A prompt chain is a tiny pipeline. Step one takes the input, produces output A. Step two takes output A (and maybe the original input), produces output B. Repeat as needed. The whole thing looks like a function composed of model calls.
When chaining earns its weight
A chain pays off in three cases:
- The steps need different context. Step one is "summarize this 80-page report." Step two is "based on that summary, recommend the three biggest decisions for a CFO." The second prompt does not want the full report; it wants the summary. Stuffing both into one prompt makes the model average across them.
- An intermediate result is useful. If you are extracting structured data, the parsed JSON might be used by other systems even when no further LLM call happens. Chaining gives you a clean handoff point.
- One step is cheap and fragile, the next is expensive and unforgiving. Validate cheaply first ("is this query in scope?"), only call the expensive model after.
When chaining is overhead
A chain is unnecessary when the task fits in one prompt without forcing the model to context-switch. Rewriting a paragraph, answering a single question, drafting an email — these do not need pipelines. Chaining them just adds latency, doubles the cost, and creates more places to fail.
A useful test: would you, as a human doing this task, want to write a draft, hand it to a colleague, and have them do the next bit? If yes, chain. If you would just do it in your head, one prompt is enough.
A working example
A common shape: extract entities, then enrich.
# Step 1: extract
prompt_1 = """
Extract every company mentioned in the email below.
Return JSON: { "companies": ["..."] }
Email:
""" + email
companies = call_model(prompt_1)
# Step 2: enrich each, in parallel
for company in companies:
prompt_2 = f"""
Write a one-sentence summary of {company}, focused on what they do.

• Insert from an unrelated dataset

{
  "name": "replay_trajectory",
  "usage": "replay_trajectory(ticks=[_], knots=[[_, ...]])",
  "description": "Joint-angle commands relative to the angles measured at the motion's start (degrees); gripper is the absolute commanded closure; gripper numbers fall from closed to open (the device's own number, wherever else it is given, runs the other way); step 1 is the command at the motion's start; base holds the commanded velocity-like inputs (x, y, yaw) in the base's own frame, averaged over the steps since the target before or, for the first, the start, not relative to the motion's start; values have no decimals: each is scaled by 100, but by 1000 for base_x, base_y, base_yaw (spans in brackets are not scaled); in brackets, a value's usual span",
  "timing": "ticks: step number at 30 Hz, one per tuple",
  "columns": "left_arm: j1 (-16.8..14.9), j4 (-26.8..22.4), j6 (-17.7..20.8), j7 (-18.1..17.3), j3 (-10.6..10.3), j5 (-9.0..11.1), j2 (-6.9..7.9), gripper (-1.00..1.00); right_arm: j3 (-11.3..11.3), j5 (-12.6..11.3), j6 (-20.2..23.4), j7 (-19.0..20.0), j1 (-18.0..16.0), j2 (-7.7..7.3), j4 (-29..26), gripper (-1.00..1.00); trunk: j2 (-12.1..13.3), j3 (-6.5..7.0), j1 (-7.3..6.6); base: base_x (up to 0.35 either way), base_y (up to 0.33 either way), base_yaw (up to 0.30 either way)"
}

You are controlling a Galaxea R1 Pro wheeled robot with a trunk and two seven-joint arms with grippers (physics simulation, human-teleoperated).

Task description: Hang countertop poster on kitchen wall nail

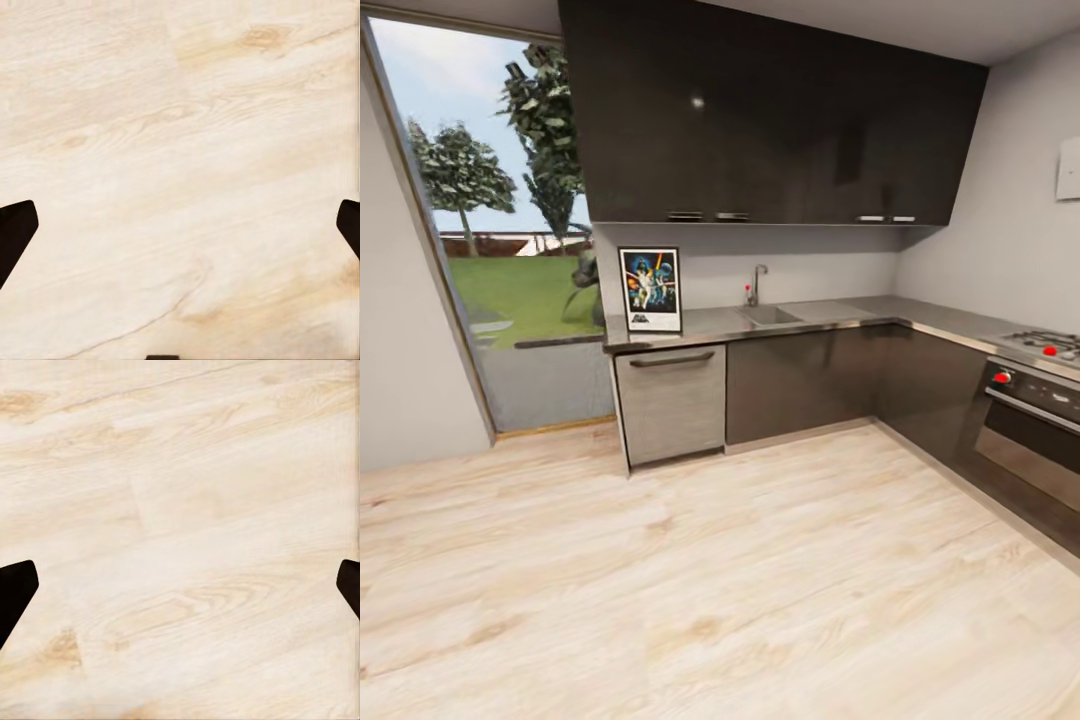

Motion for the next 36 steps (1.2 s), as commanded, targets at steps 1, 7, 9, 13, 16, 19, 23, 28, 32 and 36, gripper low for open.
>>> replay_trajectory(ticks=[1, 7, 9, 13, 16, 19, 23, 28, 32, 36], knots=[[2, -9, -1, -1, 15, -3, -5, -100, 1, 4, -18, -4, -3, 1, 5, -100, -2, -5, 3, 274, -226, 0], [2, -9, -1, -2, 15, -3, -5, -100, 1, 4, -18, -4, -3, 1, 5, -100, -2, -5, 3, 274, -226, 0], [2, -9, -3, -2, 15, -3, -5, -100, 1, 4, -18, -4, -3, 2, 5, -100, -2, -5, 3, 274, -226, 0], [2, -9, -1, -2, 15, -3, -5, -100, 1, 4, -18, -4, -3, 4, 5, -100, -2, -5, 3, 274, -226, 9], [2, -9, -3, -1, 15, -3, -5, -100, 3, 4, -18, -5, -3, 4, 5, -100, -2, -5, 3, 274, -226, 138], [2, -9, -3, -1, 15, -3, -5, -100, 4, 4, -18, -9, -3, 4, 5, -100, -2, -5, 3, 274, -226, 240], [2, -9, -2, -2, 15, -3, -5, -100, 2, 4, -18, -12, -3, 4, 5, -100, -2, -5, 3, 234, -197, 277], [2, -9, -3, -2, 15, -3, -5, -100, 1, 4, -18, -18, -3, 4, 5, -100, -2, -5, 3, 97, -82, 288], [2, -9, -2, -2, 15, -3, -5, -100, 2, 4, -18, -21, -3, 4, 5, -100, -2, -5, 3, 21, -17, 292], [2, -9, -2, -2, 15, -3, -5, -100, 3, 4, -18, -21, -3, 4, 5, -100, -2, -5, 3, 6, -5, 293]])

Return JSON: {{ "name": "...", "summary": "..." }}
"""
summary = call_model(prompt_2)
Two prompts, each narrow. Step one cares only about extraction. Step two cares only about a one-sentence summary of one company. Each step has a tight evaluation: "did it pull all the companies?" and "is the summary accurate and one sentence?" If you tried both in one prompt, you would get sloppier output and harder failure attribution.
What chains don't fix
Chains are a structural pattern, not a knowledge fix. If the model is wrong about the underlying facts, no amount of chaining helps. Pair chains with retrieval (RAG) when the wrongness is about information, not about thinking.
The handy rule: chain when each step has a different job, not when each step has a different paragraph.